And the growing attacks are, he says, a slap in the face to his team who have collected food near best-before dates to feed the needy of Essen for two decades.

“People who accuse us of being racist have lost their marbles,” said Mr Sartor.

Misunderstood

He decided on the temporary measure because 75 per cent of their clients are now migrants, well beyond their share of the population. Many migrants, he said, misunderstood the nature of the Tafel.

“Many feel we are obliged to give them food and that we are a state organisation, which we’re not,” he said. Increased shoving and shouting in the queue, he said “meant our other elderly customers in particular no longer felt comfortable, nor did our staff”.

At the weekend the Essen Tafel centre was picketed and and delivery vans vandalised with “Nazi” graffiti.

“The rule imposed here is racist,” said Britta Suessbach, a demonstrator, “because food should be distributed based on need, not nationality”.

Other Tafel outlets in Germany have criticised the Essen decision. They have coped with a similar surge of non-German customers without shutting out migrants. Instead they have experimented with lotteries, alternative-day distribution and an appointments system.

The first Tafel opened its doors in Berlin in 1993, redistributing vegetables and fruit to homeless people. But demand has grown exponentially since German welfare reforms of the mid-2000s, say organisers.

Today Germany’s blockbuster economic data – record growth and low jobless rate – overshadows how 6 per cent of the population are classified as poor while 20 per cent are threatened by poverty. Around half of those who are fed by Tafel outlets are pensioners and children.

While food donations in 2016 rose by 11 per cent, the number of recipients has jumped by almost 20 per cent – thanks in part to an additional 280,000 migrant clients, some of more than one million refugees and asylum seekers now living in Germany.

Reached limits

After years of managing and stabilising the status quo, critics say the Tafel system has reached its limits, increasing pressure once more on politicians to address the root causes of poverty.

When Chancellor Angela Merkel weighed into the debate – saying it was “not good” to distinguish between people at food banks – she was attacked by Tafel chief Jochen Brühl.

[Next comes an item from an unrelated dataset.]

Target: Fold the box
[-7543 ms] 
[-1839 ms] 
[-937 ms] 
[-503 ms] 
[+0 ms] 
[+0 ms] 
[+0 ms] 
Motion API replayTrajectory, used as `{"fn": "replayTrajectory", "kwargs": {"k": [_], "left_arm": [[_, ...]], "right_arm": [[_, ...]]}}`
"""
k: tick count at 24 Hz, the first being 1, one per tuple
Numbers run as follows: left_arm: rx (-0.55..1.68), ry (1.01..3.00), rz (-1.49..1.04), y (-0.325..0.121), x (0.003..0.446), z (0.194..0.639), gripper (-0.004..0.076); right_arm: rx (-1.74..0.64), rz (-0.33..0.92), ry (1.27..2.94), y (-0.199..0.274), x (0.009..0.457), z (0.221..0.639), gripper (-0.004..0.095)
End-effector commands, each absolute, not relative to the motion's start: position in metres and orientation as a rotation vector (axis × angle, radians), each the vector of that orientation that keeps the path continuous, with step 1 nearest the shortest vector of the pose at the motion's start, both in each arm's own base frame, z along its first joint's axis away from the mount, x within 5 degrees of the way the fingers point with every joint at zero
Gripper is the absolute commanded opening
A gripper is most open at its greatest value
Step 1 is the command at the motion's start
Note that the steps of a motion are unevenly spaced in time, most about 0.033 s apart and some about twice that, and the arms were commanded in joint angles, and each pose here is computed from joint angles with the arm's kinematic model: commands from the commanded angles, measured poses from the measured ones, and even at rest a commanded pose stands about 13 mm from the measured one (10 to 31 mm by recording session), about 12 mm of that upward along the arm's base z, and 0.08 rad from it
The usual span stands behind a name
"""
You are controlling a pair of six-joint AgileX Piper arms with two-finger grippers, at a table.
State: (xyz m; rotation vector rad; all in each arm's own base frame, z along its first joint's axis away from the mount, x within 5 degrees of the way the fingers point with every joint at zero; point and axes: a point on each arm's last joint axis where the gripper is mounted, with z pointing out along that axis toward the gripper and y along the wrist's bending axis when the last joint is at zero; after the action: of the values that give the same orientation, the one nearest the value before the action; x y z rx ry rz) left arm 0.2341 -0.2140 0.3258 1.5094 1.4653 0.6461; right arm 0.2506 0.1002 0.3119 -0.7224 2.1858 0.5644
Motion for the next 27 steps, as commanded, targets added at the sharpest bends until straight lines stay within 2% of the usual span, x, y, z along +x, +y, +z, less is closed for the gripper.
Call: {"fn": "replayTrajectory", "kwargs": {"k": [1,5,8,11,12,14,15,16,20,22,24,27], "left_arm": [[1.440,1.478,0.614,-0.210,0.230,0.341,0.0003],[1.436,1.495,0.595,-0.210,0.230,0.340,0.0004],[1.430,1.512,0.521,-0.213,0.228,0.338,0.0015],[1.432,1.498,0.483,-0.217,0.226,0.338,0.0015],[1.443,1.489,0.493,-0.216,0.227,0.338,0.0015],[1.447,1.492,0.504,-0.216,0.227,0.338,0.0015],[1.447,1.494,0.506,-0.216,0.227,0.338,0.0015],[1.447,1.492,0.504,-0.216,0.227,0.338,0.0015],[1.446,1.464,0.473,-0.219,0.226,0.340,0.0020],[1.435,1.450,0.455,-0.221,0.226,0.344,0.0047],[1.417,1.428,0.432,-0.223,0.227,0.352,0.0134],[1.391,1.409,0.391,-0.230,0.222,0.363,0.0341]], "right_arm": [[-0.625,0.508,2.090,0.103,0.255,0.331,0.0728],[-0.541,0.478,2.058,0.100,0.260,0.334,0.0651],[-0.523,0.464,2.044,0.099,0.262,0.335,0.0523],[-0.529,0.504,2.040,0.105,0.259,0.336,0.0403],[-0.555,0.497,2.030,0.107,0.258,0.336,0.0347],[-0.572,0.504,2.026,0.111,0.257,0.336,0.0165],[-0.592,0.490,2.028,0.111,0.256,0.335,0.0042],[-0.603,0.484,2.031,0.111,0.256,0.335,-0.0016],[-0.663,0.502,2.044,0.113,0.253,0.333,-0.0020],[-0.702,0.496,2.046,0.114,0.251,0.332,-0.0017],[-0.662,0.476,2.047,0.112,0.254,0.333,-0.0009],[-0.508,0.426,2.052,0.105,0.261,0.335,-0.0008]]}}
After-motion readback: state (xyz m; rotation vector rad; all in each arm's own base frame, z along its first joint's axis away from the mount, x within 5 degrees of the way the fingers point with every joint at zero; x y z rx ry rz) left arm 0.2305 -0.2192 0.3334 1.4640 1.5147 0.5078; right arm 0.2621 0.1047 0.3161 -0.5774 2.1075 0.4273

“We don’t let ourselves be reprimanded by the chancellor for what is a consequence of her politics,” he said, citing an “enormous poverty problem”, “unbelievable low-wage sector”, “inadequate basic welfare” and “half-cocked immigration policy”.

The opposition Left Party has accused the German leader of being “sanctimonious” for taking in migrants but refusing to address the consequences of that decision: a growing battle for food, housing and other resources.

“This is about those who are already struggling in our society now in addition having to carry the burden of immigration,” said Dr Sahra Wagenknecht of the Left Party, seeing a wider poverty puzzle. “One cannot instrumentalise these debates because they are grist to the mill of the AfD to crank up xenophobia.”

The far-right Alternative für Deutschland and anti-Muslim Pegida movement have cheered the Essen decision, warning on Twitter: “Immigration without limits hits the weakest and destabilises the social system.”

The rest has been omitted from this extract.